An emergency department strategy that uses two biomarkers to triage patients with suspected acute coronary syndrome (ACS) can increase the rate of early, safe hospital discharge, according to results of the Biomarkers in Cardiology 8 (BIC-8) trial.
"This biomarker strategy using a state-of-the-art quantitative troponin assay in combination with an ultrasensitive copeptin assay has the potential to change clinical practice with high patient safety," said lead investigator Martin Möckel, MD, PhD, from Charité - Universitätsmedizin Berlin, in Berlin, Germany.
"This is the first interventional trial to study whether it is safe to discharge suspected ACS patients who test troponin and copeptin negative at admission. Using this strategy, a high proportion of patients could be discharged early, thus unnecessary treatments and resources could be saved, causing a substantial benefit for patients and health care providers."
Emergency departments worldwide face increasing overcrowding and patients with signs and symptoms which might be caused by an acute coronary syndrome are very common, even though only around 15% of these patients are ultimately diagnosed with an acute myocardial infarction as the underlying disease, explained Dr. Möckel.
"Rapid rule-out of acute myocardial infarction (MI) is therefore a major clinical need, saving the health care system time and resources and patients unnecessary stress, anxiety and other risks associated with hospitalization."
Current guidelines recommend that patients receive serial troponin testing to confirm that hospital discharge is appropriate, but this testing delays definitive action, he said.
"The new biomarker copeptin has been shown to be elevated in patients first presenting with acute MI, and when combined with the cardiac troponin biomarker has an excellent negative predictive value for acute MI. However, an early discharge strategy based on combining these two tests has never been assessed prospectively."
BIC-8, a multicentre, open, randomized, controlled clinical trial included 902 patients with an initial negative troponin test to assess this strategy.
In the experimental arm (n=451), patients with a negative copeptin test (less than 10 pmol/L) were discharged into ambulant care, with a scheduled outpatient visit within 72 hours, while those with a positive copeptin test received standard treatment according to current guidelines.
Among patients in the standard arm (n=451), copeptin results were not available to treating staff and patients were treated according to current guidelines.
At 30 days of follow-up the rate of major adverse cardiovascular events (MACE) was similar in both groups (5.46% in the experimental arm vs 5.5% in the standard arm), but emergency room discharge rates were significantly higher in the experimental arm (66% vs 12%; P < 0.001).
The results support the consideration of a new treatment algorithm in low-to-intermediate risk patients with suspected ACS, said Dr. Möckel.

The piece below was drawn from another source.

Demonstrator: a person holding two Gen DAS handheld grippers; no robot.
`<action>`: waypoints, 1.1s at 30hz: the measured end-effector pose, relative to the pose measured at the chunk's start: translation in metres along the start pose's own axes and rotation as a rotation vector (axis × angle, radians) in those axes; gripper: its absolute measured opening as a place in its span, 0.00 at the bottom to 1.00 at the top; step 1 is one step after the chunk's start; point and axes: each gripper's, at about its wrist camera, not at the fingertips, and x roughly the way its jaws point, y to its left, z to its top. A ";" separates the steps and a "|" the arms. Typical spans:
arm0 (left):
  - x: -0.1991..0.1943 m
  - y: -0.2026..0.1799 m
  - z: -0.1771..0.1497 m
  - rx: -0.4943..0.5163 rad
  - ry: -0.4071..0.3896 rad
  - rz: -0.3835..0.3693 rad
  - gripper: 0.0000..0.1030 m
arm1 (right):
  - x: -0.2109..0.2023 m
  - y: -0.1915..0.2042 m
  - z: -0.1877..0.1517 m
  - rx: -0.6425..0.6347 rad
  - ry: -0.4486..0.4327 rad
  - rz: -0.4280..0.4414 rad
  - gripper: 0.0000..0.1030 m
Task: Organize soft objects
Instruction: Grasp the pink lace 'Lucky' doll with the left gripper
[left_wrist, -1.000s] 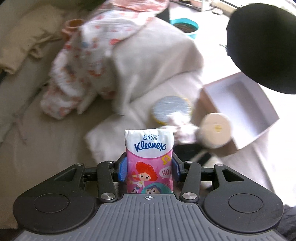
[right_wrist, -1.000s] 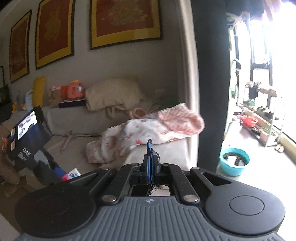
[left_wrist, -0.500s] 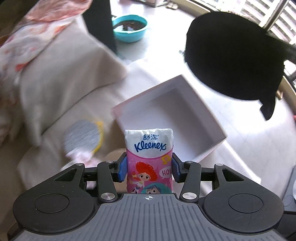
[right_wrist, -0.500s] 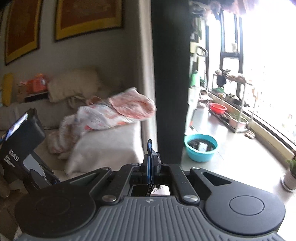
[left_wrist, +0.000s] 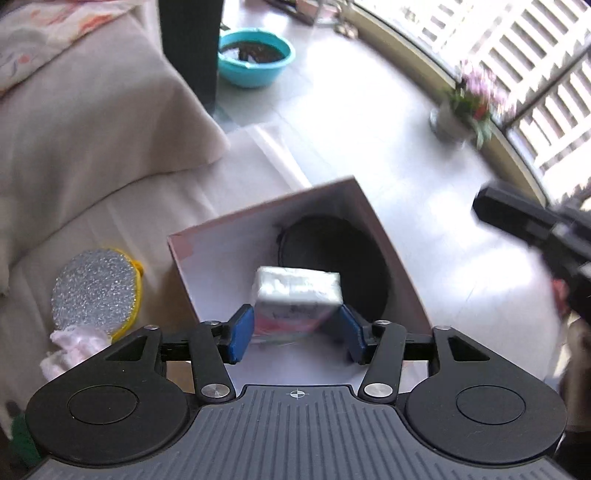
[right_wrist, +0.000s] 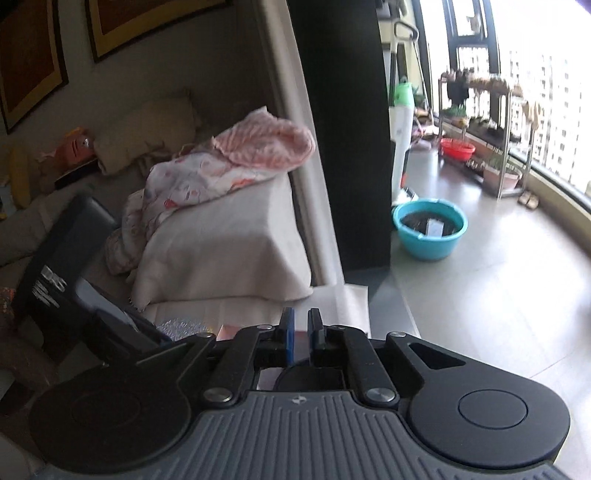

"Patients with a negative troponin and a negative copeptin result at admission can safely be discharged if the final clinical assessment is consistent with this decision, as long as a timely diagnostic work-up is done in the outpatient setting," he said.
However, the clinical judgment of the treating physician is of utmost importance, he stressed.
"If his or her final clinical assessment excludes discharge due to high suspicion of ACS, perhaps due to recurrent symptoms or an updated history, the patient should not be discharged despite negative biomarker results."